-- WHAT THE TASK REQUIRES --
Reading the listing below, count the lines that contain the word "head" and give that count alone.

-- RECORDED DATA --
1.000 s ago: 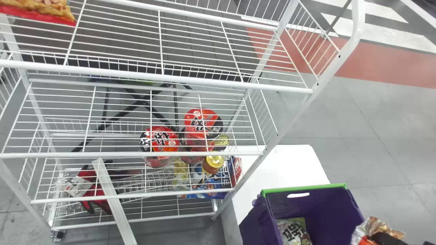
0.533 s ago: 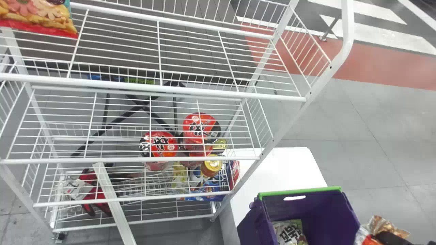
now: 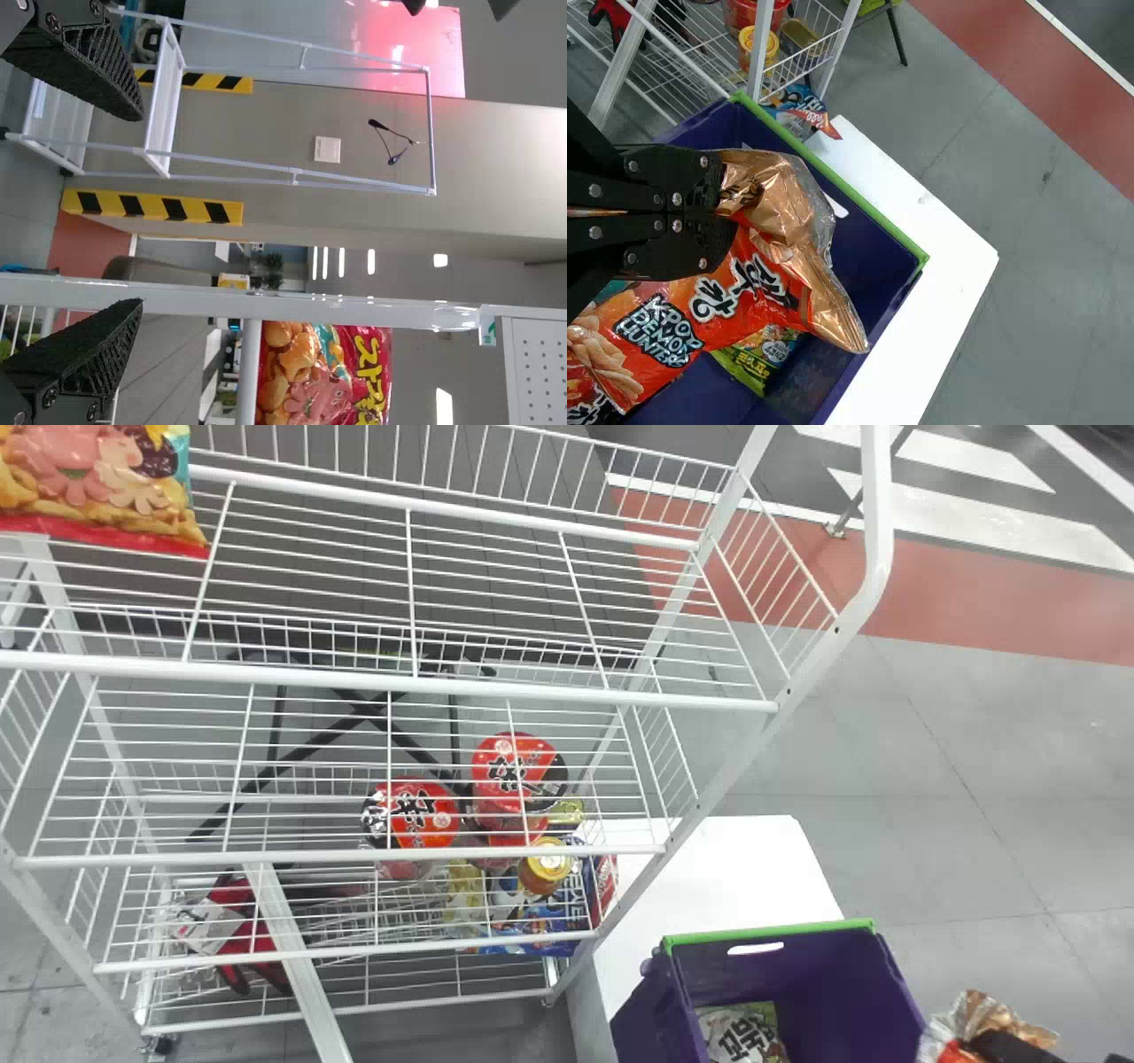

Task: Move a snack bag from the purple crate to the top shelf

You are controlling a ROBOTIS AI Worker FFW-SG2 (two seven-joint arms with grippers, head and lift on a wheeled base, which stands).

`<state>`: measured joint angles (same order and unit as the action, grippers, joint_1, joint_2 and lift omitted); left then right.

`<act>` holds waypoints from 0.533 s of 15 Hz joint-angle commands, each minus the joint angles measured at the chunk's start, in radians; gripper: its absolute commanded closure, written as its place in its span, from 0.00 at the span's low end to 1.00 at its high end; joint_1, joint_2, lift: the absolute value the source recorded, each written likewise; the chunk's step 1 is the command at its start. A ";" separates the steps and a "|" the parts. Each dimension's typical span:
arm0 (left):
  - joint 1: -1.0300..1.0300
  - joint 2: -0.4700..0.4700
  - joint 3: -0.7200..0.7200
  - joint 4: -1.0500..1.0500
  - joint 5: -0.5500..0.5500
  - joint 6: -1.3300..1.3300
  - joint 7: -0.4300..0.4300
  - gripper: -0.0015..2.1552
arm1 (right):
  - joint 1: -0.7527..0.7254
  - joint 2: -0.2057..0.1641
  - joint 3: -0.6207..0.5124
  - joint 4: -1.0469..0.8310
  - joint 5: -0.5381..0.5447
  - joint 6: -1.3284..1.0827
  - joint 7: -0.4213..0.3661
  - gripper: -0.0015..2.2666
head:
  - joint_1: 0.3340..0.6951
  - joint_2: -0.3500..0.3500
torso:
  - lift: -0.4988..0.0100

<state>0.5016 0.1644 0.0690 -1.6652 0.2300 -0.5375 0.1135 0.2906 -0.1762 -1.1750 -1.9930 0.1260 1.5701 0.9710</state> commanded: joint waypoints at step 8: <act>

-- ANSWER --
2